===== COLLECTED DATA =====

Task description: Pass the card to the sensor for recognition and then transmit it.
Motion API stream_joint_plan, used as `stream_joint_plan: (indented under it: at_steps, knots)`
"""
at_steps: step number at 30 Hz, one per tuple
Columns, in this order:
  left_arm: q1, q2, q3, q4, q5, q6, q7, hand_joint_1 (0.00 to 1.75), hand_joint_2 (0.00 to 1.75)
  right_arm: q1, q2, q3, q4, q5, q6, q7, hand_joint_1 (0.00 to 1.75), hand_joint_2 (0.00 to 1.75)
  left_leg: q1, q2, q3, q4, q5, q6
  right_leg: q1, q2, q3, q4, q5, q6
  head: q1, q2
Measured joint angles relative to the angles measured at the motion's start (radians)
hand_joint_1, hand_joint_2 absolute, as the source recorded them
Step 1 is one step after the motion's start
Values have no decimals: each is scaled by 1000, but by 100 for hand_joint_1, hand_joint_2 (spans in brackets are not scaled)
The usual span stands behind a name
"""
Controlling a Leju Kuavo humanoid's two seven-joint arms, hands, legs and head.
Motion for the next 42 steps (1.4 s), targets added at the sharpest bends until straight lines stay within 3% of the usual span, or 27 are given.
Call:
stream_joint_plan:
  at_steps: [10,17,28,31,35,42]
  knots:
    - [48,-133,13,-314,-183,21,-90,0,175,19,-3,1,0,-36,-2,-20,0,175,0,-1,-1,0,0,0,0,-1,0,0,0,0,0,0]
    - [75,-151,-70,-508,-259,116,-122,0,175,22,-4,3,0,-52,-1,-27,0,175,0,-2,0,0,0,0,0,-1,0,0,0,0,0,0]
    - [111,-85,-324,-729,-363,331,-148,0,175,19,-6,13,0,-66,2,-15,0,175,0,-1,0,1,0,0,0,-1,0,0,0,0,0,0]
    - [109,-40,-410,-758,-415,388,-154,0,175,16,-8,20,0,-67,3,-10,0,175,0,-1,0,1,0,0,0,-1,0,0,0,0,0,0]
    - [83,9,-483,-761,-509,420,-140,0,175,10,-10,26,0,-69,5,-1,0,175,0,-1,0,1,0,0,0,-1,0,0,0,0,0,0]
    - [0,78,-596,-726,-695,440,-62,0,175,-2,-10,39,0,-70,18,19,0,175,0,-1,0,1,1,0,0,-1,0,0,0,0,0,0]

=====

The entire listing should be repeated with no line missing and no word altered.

Task description: Pass the card to the sensor for recognition and then transmit it.
Motion API stream_joint_plan, used as `stream_joint_plan: (indented under it: at_steps, knots)`
"""
at_steps: step number at 30 Hz, one per tuple
Columns, in this order:
  left_arm: q1, q2, q3, q4, q5, q6, q7, hand_joint_1 (0.00 to 1.75), hand_joint_2 (0.00 to 1.75)
  right_arm: q1, q2, q3, q4, q5, q6, q7, hand_joint_1 (0.00 to 1.75), hand_joint_2 (0.00 to 1.75)
  left_leg: q1, q2, q3, q4, q5, q6
  right_leg: q1, q2, q3, q4, q5, q6
  head: q1, q2
Measured joint angles relative to the angles measured at the motion's start (radians)
hand_joint_1, hand_joint_2 absolute, as the source recorded them
Step 1 is one step after the motion's start
Values have no decimals: each is scaled by 1000, but by 100 for hand_joint_1, hand_joint_2 (spans in brackets are not scaled)
The usual span stands behind a name
"""
Controlling a Leju Kuavo humanoid's two seven-joint arms, hands, legs and head.
Motion for the next 42 steps (1.4 s), targets added at the sharpest bends until straight lines stay within 3% of the usual span, or 27 are given.
Call:
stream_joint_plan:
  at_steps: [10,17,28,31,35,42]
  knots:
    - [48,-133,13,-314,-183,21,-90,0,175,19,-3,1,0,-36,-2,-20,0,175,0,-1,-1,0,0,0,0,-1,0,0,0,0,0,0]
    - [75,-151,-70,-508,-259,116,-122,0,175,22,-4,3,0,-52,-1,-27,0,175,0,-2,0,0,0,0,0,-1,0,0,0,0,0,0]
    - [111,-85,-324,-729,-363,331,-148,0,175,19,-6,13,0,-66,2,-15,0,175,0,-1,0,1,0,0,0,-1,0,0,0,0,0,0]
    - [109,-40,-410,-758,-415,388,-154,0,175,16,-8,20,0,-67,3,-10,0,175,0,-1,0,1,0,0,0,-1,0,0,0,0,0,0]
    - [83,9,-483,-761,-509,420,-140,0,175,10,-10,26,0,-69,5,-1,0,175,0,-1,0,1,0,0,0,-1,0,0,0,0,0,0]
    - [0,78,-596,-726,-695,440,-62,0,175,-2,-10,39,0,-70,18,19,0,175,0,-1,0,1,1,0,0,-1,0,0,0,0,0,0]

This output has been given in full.